◆ **Task to carry out**
In the listing below, which lines contain the string "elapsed"? Copy them all.

[The data Boundary: Start]

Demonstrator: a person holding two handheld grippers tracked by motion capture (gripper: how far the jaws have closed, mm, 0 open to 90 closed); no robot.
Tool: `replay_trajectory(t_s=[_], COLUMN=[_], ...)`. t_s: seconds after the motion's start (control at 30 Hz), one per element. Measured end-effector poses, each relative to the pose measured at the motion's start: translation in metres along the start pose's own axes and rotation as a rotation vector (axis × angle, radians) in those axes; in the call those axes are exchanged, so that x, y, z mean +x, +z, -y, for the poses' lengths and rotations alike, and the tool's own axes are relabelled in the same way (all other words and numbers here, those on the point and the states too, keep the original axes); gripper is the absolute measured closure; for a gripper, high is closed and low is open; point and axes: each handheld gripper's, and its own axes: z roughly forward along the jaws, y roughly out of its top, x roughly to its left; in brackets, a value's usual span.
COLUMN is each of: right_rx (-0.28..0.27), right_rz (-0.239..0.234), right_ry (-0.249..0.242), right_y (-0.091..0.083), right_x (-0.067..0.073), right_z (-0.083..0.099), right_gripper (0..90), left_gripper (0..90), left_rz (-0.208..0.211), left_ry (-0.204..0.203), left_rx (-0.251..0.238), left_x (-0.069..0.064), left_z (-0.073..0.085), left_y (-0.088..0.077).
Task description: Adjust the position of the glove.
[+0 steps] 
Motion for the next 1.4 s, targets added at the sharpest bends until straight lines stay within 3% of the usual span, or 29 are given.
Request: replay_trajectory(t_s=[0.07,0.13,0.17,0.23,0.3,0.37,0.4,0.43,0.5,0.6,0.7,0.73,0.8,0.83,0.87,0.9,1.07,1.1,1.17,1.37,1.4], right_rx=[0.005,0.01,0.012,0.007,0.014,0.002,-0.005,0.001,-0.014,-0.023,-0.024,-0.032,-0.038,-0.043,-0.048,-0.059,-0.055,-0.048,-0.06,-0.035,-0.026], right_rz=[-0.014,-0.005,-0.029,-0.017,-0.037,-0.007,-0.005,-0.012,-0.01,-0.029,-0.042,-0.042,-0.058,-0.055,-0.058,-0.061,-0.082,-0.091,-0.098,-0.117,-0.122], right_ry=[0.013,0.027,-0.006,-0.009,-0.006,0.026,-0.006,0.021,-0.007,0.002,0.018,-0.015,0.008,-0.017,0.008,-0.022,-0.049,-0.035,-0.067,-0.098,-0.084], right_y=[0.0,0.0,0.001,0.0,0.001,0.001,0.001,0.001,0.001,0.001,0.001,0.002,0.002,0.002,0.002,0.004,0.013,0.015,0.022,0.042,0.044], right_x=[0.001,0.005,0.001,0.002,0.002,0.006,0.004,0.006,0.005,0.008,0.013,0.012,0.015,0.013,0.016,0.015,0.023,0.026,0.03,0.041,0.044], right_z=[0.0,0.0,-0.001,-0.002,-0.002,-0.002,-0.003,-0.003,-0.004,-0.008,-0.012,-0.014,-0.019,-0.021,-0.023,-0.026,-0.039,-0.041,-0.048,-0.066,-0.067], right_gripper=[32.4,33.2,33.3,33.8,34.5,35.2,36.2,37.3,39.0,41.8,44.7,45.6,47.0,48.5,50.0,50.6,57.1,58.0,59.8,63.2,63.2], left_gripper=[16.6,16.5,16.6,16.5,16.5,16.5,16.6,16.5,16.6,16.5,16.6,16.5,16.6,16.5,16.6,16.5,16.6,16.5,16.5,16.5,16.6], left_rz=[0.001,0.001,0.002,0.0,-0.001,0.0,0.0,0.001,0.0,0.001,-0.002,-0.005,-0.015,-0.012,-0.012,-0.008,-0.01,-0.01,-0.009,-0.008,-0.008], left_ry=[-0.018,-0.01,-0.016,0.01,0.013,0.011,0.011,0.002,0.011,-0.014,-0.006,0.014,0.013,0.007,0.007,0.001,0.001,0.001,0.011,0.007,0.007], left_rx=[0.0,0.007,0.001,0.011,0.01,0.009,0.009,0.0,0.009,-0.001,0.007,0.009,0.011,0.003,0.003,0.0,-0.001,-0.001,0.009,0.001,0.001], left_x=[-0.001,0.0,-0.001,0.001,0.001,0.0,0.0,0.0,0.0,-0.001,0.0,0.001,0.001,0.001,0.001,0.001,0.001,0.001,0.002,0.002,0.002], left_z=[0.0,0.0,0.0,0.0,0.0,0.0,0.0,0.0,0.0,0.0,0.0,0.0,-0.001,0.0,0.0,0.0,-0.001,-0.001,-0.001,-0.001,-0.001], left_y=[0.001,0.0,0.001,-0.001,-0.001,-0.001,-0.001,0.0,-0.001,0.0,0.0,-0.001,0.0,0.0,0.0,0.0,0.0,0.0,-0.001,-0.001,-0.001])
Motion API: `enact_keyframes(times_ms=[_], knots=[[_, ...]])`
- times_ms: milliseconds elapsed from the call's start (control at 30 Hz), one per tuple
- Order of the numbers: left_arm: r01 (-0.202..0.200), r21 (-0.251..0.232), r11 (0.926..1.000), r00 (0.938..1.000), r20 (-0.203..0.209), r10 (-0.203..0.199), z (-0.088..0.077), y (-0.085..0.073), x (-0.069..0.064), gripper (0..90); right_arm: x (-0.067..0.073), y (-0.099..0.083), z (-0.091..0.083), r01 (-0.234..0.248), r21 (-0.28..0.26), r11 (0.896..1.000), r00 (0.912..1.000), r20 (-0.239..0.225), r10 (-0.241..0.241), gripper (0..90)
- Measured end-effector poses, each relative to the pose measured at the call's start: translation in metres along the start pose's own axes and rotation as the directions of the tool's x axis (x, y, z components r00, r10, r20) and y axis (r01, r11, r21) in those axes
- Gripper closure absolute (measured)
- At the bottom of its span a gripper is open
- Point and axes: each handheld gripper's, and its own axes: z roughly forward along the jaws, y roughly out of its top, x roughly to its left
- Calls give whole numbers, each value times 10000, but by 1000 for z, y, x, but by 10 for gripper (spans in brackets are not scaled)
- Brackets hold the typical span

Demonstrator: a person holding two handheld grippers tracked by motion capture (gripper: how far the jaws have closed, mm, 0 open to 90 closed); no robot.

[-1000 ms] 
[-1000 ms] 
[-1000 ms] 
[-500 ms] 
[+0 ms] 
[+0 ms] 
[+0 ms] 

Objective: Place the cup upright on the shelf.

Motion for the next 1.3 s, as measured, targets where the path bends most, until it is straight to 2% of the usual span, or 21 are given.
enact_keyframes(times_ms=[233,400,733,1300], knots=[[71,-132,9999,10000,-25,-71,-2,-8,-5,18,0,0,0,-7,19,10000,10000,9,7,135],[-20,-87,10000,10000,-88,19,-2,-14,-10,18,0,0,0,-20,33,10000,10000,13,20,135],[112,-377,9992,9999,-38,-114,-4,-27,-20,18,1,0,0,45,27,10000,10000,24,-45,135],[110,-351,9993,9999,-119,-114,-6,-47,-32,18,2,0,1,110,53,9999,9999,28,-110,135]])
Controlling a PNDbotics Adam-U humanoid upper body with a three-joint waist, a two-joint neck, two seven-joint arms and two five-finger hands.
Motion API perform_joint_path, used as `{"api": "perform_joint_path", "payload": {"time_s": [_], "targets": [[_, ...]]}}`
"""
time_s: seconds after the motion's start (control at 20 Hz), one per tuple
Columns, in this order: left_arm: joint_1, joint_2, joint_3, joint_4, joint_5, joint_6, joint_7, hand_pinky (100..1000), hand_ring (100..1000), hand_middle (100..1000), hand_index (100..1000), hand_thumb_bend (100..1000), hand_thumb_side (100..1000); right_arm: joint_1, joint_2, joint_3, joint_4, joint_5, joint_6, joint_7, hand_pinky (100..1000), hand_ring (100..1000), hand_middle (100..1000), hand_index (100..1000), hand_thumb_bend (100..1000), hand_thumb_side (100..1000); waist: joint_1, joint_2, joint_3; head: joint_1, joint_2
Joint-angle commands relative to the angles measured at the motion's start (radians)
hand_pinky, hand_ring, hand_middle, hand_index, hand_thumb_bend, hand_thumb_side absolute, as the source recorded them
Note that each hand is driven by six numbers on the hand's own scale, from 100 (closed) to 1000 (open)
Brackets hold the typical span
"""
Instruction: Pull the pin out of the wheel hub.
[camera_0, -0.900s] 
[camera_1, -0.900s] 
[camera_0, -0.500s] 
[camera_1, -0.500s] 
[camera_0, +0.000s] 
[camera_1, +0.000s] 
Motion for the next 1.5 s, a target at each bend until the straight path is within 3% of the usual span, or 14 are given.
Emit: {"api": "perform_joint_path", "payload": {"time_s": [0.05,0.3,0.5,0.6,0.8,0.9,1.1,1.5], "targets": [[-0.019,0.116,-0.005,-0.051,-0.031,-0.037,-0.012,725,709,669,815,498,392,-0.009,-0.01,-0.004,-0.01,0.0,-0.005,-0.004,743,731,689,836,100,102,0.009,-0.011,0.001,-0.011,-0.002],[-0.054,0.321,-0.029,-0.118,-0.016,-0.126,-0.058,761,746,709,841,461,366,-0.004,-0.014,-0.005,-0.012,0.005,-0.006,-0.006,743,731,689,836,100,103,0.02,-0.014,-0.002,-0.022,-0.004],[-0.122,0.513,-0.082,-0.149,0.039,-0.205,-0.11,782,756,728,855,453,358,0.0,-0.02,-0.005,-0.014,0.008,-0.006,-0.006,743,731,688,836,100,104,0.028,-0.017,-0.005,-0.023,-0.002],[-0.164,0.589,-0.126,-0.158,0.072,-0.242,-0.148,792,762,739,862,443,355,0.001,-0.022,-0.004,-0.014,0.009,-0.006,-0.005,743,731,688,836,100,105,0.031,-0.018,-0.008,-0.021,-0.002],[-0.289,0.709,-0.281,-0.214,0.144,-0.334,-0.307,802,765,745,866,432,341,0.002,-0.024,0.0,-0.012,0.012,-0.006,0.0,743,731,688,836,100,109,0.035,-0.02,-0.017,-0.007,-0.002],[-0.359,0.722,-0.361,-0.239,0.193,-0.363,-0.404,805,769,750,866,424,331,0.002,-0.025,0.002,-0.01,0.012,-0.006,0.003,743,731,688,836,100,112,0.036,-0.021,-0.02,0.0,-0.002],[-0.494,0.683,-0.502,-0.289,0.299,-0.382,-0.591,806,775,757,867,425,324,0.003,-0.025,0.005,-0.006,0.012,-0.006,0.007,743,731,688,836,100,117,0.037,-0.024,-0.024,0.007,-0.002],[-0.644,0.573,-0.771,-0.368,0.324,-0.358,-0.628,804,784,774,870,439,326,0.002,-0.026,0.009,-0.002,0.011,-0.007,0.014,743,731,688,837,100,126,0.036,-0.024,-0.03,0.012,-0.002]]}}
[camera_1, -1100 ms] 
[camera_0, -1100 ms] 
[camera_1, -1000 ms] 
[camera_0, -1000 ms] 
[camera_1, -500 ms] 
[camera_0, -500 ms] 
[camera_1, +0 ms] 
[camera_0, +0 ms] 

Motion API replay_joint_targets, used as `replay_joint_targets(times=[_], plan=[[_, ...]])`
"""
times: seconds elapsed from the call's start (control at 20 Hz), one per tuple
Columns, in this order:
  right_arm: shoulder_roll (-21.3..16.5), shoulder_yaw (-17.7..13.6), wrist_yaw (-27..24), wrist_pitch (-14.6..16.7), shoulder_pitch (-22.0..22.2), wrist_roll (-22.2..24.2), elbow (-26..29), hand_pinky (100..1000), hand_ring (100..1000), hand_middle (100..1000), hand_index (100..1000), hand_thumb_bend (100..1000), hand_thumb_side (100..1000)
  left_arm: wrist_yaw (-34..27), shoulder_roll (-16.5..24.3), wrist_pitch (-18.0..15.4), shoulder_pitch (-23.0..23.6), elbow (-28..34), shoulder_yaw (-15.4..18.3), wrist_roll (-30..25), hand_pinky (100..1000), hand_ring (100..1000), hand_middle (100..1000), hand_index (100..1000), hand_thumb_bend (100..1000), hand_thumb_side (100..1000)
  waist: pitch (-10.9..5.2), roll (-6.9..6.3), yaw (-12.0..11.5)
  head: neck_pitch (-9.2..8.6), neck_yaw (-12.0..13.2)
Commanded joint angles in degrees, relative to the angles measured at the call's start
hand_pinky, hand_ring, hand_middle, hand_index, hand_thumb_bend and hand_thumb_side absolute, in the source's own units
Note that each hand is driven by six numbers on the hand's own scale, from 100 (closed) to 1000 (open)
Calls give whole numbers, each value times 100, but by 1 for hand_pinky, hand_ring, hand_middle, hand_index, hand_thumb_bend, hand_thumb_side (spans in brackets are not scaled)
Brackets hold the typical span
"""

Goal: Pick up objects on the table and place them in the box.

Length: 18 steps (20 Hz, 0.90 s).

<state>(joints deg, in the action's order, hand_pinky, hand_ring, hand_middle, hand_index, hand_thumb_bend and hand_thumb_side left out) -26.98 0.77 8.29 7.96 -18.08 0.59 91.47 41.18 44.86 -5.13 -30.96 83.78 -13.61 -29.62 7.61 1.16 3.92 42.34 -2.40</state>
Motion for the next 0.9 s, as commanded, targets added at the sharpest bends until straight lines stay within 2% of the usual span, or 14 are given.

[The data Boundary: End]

◆ **Written response**
- times_ms: milliseconds elapsed from the call's start (control at 30 Hz), one per tuple
times: seconds elapsed from the call's start (control at 20 Hz), one per tuple

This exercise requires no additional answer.